§ TO DO
Show, in full, each line of the data that contains "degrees".

§ RECORDS SHOWN
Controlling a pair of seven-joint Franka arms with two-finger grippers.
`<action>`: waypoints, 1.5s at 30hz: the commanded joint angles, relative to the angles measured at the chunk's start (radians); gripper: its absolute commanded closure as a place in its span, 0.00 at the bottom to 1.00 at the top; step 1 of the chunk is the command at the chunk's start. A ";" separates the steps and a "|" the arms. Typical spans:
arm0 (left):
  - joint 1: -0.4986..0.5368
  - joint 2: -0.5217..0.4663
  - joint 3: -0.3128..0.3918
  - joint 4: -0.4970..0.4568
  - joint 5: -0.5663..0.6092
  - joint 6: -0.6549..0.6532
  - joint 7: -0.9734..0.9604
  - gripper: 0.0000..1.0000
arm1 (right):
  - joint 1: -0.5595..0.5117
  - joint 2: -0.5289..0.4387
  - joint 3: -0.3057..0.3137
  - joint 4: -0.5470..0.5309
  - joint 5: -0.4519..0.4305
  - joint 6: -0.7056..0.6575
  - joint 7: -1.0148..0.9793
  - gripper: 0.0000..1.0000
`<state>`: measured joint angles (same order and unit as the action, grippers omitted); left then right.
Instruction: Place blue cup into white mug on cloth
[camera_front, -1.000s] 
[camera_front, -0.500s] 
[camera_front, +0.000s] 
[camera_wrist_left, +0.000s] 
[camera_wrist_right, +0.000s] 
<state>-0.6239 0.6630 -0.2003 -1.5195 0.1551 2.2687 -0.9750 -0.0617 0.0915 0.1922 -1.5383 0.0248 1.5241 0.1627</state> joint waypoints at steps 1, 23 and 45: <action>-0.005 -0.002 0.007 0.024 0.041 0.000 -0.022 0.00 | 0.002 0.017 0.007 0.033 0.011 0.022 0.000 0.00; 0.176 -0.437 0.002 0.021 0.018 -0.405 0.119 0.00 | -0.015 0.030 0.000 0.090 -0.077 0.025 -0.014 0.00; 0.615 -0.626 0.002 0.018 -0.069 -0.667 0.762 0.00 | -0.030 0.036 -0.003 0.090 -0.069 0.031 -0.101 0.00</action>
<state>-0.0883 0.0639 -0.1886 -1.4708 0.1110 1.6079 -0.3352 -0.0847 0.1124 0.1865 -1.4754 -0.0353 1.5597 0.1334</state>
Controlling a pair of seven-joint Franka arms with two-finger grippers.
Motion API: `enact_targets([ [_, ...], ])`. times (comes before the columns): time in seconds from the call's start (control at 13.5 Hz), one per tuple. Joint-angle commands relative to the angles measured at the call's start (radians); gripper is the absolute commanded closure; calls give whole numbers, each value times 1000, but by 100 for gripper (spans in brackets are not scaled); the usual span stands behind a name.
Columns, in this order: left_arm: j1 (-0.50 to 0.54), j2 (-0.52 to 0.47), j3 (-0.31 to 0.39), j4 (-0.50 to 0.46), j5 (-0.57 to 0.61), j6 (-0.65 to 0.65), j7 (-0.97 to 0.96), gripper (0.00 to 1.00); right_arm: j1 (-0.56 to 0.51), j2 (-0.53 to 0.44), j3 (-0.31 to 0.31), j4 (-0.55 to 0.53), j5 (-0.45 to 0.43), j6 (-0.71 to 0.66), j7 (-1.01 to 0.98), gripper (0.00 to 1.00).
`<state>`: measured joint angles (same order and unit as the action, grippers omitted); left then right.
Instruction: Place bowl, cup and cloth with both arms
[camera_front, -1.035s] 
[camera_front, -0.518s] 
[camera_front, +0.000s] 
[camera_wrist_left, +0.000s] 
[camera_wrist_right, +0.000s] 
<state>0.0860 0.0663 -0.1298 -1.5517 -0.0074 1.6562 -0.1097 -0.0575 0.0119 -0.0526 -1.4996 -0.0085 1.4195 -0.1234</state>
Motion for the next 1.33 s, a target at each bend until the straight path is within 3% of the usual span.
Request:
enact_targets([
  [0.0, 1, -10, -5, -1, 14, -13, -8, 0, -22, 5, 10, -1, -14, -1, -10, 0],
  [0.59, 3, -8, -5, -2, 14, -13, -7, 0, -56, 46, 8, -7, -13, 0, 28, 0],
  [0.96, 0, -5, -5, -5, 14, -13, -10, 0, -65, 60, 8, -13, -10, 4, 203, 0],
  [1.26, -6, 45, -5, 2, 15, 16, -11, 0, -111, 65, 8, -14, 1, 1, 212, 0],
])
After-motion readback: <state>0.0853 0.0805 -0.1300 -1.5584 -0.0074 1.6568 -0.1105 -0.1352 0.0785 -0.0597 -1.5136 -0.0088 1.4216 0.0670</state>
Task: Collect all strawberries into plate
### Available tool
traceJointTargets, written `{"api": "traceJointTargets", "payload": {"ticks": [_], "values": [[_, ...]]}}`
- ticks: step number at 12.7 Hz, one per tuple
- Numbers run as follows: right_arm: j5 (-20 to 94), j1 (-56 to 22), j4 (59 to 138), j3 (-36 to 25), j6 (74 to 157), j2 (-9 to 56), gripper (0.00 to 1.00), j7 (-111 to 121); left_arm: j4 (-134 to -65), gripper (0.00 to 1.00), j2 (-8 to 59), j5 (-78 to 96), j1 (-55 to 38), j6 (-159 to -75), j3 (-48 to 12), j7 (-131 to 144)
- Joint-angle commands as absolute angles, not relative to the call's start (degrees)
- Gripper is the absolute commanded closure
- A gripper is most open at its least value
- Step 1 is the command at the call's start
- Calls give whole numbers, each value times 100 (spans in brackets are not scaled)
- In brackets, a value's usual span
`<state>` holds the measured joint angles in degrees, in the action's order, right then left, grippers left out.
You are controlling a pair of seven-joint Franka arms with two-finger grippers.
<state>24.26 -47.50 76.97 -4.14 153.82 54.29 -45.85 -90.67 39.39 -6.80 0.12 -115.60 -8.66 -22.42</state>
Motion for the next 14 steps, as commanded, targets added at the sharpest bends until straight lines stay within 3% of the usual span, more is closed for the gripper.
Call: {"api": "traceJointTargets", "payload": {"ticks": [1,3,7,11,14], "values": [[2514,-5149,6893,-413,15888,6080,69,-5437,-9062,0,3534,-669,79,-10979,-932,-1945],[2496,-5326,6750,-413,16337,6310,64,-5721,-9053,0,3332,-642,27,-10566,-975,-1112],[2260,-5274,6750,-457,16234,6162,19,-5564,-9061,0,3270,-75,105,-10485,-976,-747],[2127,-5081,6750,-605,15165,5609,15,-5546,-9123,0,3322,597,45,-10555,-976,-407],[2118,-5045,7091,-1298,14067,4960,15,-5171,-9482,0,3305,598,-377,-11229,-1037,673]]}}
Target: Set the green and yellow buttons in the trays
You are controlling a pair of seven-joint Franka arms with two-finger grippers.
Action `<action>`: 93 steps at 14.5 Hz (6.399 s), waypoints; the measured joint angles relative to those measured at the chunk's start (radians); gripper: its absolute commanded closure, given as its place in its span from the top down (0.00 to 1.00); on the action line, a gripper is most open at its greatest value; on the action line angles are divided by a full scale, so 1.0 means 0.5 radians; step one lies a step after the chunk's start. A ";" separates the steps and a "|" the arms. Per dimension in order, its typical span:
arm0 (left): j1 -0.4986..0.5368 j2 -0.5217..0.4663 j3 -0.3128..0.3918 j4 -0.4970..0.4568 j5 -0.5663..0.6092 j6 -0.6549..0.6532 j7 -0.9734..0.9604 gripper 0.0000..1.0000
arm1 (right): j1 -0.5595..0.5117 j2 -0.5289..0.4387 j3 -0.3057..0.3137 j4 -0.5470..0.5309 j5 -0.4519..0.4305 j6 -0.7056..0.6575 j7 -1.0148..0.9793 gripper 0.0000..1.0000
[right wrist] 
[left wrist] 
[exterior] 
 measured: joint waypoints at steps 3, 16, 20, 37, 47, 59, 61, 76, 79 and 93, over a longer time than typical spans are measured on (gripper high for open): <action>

§ WRITTEN ANSWER
- Joint-angle commands as absolute angles, not relative to the call's start (degrees)
`<state>` holds the measured joint angles in degrees, in the action's order, right then left, grippers left out.

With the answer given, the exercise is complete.